WOW... tax a protein that people need in their daily lives. So what will happen to the people on welfare.... do they get taxed or will now they need more money for welfare to pay for their meat???

Yep people are idiots.

Remember... soylent green is made out of people... out of people.... LOL

Sorry that quote came to my mind for some reason when I read the article.


----------



## Habitat Hugger (Jan 19, 2005)

Cow, elk, deer, javelina, etc. Bruce! There, fixed it for ya! 
Lots of goofy self described " environmentalists" out there, some just nuts, some even well meaning, but way off the mark in their information! (Not that the other side is always right either! LOL
Cant tar either side with the same brush, IMO! Get politics out of it and leave it up to educated, objective, well informed teams of professional scientists even though they have zero respect in a lot of quasi political websites and threads. 
The question of warming or not is FAR TOO IMPORTANT to leave up to talk show pundits and lying politicians of every stripe, to be 100% PRO or ANTI! Also, IMO we all should leave ridiculing the other side out of the question! Though ridiculing the other side might make us feel better and smarter, it does absolutely nothing to objectively examine or solve this danger important question! Heck, we done even have the questions yet, much less the answers,


----------



## north1 (Nov 9, 2010)

If we don't have the questions much less the answers , why on God's green earth am I paying thousands upon thousands of dollars more for farm equipment with environmental technology that doesn't work?

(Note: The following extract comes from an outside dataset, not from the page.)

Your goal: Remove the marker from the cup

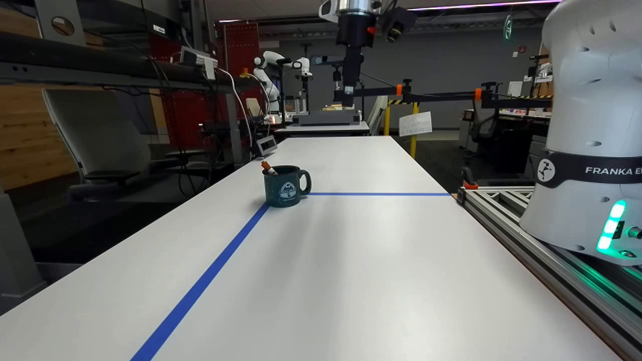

I will tell you why. Because it is a money grab. Everyone from the scientist on down to the lowly politician makes money via the global warming/global climate change crock of steaming BS that it is.


----------



## dakotashooter2 (Oct 31, 2003)

There is only one possible solution to meet their demand to reduce carbon emissions.....And nobody is gonna like it.... Reduce the human population by 2/3.............


----------



## Chuck Smith (Feb 22, 2005)

Dakota....

I was just going to say that. The sad reality of everything in politics right now..... The trillions of $$$ debt, the medical system and medical insurance, global warming/cooling, etc.... is that we humans are living longer. So most of our national debt is owed to people in SS benefits..... medical insurance and medical costs is because people are living longer and we have treatments to extend life... .global warming/cooling is the carbon foot print left by use humans, get rid of us or shorten our life span some of this stuff will correct itself.

But that is one thing nobody will talk about.

But also agree with HH on this one. Leave out politics and try and let level headed sciencetists do their job.

But also with what North1 stated... it is all a money grab from top down. Sciencetists need the funding so they go beg for it from politicians.... government sees oppurtunities to make laws and fines..... these laws make manufacters see $$$ by not making new attachments that meet the requirements by laws but make new machines which cost more to abide by these laws.... big money grab by all.


----------



## Plainsman (Jul 30, 2003)

> global warming/cooling is the carbon foot print left by use humans, get rid of us or shorten our life span some of this stuff will correct itself.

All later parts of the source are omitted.